◆ Work item
Take the material below from its first line through the line containing "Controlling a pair" and, please, write those lines again exactly.

◆ Given material
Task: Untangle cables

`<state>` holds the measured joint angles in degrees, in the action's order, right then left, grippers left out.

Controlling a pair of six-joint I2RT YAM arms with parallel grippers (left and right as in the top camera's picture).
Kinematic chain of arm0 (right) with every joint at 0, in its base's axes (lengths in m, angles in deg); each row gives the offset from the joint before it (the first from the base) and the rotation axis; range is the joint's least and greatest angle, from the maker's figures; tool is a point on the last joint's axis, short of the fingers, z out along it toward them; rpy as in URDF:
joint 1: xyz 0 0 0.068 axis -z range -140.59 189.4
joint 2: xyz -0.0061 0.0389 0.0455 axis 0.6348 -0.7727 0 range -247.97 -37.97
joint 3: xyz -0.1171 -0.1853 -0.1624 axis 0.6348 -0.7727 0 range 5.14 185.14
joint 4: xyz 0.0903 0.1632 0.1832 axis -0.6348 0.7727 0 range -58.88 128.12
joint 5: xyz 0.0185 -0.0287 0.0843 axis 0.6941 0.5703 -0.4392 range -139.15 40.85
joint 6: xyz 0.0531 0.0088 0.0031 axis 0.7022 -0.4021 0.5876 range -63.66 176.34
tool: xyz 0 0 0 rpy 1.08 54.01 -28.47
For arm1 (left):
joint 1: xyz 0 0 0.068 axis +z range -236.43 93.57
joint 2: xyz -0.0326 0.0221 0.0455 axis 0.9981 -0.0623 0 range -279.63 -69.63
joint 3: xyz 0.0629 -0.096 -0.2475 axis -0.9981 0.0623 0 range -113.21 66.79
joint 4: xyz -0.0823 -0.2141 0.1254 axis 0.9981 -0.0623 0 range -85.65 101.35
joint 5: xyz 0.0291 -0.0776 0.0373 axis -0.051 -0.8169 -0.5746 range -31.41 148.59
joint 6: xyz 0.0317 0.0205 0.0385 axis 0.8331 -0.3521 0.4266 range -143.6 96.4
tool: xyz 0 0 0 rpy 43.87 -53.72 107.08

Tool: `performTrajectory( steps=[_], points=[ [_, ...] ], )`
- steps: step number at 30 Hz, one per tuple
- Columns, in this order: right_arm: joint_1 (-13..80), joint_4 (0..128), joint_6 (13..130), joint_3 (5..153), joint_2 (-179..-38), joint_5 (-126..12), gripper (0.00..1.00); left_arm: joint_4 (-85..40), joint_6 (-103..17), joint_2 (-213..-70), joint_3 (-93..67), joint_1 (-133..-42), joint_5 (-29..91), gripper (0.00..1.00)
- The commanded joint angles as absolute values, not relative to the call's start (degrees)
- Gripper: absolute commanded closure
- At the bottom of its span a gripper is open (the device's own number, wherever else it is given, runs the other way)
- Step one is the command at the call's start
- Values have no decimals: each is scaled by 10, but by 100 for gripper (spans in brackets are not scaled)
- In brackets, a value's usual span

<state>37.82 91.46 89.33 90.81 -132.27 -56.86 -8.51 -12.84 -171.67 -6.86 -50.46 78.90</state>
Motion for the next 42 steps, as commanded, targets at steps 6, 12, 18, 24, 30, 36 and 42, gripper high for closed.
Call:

◆ Result of the exercise
Task: Untangle cables

`<state>` holds the measured joint angles in degrees, in the action's order, right then left, grippers left out.

Controlling a pair of six-joint I2RT YAM arms with parallel grippers (left and right as in the top camera's picture).

What appears above is the complete answer.